▶ Collected data
—————

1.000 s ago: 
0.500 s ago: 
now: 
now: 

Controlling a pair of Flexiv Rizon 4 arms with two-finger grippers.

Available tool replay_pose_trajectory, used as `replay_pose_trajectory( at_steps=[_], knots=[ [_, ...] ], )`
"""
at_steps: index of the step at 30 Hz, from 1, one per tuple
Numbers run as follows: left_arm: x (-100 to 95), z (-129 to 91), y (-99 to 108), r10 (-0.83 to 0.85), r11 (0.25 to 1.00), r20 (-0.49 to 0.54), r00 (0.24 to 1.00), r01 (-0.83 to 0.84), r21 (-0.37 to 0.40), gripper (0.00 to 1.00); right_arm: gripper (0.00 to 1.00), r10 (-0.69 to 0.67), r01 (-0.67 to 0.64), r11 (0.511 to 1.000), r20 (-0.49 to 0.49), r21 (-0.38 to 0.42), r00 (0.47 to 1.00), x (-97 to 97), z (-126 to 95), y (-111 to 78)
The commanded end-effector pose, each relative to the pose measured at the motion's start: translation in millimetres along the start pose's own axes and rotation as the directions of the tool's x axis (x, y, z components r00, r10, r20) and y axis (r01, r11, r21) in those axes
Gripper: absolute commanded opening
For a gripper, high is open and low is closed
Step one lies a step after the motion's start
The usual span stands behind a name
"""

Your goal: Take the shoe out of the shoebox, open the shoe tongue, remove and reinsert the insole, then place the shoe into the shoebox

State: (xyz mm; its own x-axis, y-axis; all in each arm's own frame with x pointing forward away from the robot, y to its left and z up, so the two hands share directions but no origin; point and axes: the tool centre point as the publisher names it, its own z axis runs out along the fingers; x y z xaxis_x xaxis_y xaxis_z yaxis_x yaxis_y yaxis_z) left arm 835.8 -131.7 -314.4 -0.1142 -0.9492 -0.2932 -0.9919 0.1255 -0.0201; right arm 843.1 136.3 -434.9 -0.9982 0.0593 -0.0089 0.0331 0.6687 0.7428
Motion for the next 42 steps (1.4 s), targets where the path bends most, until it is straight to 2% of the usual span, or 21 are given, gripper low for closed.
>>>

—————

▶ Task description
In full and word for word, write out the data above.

▶ Exercise response
1.000 s ago: 
0.500 s ago: 
now: 
now: 

Controlling a pair of Flexiv Rizon 4 arms with two-finger grippers.

Available tool replay_pose_trajectory, used as `replay_pose_trajectory( at_steps=[_], knots=[ [_, ...] ], )`
"""
at_steps: index of the step at 30 Hz, from 1, one per tuple
Numbers run as follows: left_arm: x (-100 to 95), z (-129 to 91), y (-99 to 108), r10 (-0.83 to 0.85), r11 (0.25 to 1.00), r20 (-0.49 to 0.54), r00 (0.24 to 1.00), r01 (-0.83 to 0.84), r21 (-0.37 to 0.40), gripper (0.00 to 1.00); right_arm: gripper (0.00 to 1.00), r10 (-0.69 to 0.67), r01 (-0.67 to 0.64), r11 (0.511 to 1.000), r20 (-0.49 to 0.49), r21 (-0.38 to 0.42), r00 (0.47 to 1.00), x (-97 to 97), z (-126 to 95), y (-111 to 78)
The commanded end-effector pose, each relative to the pose measured at the motion's start: translation in millimetres along the start pose's own axes and rotation as the directions of the tool's x axis (x, y, z components r00, r10, r20) and y axis (r01, r11, r21) in those axes
Gripper: absolute commanded opening
For a gripper, high is open and low is closed
Step one lies a step after the motion's start
The usual span stands behind a name
"""

Your goal: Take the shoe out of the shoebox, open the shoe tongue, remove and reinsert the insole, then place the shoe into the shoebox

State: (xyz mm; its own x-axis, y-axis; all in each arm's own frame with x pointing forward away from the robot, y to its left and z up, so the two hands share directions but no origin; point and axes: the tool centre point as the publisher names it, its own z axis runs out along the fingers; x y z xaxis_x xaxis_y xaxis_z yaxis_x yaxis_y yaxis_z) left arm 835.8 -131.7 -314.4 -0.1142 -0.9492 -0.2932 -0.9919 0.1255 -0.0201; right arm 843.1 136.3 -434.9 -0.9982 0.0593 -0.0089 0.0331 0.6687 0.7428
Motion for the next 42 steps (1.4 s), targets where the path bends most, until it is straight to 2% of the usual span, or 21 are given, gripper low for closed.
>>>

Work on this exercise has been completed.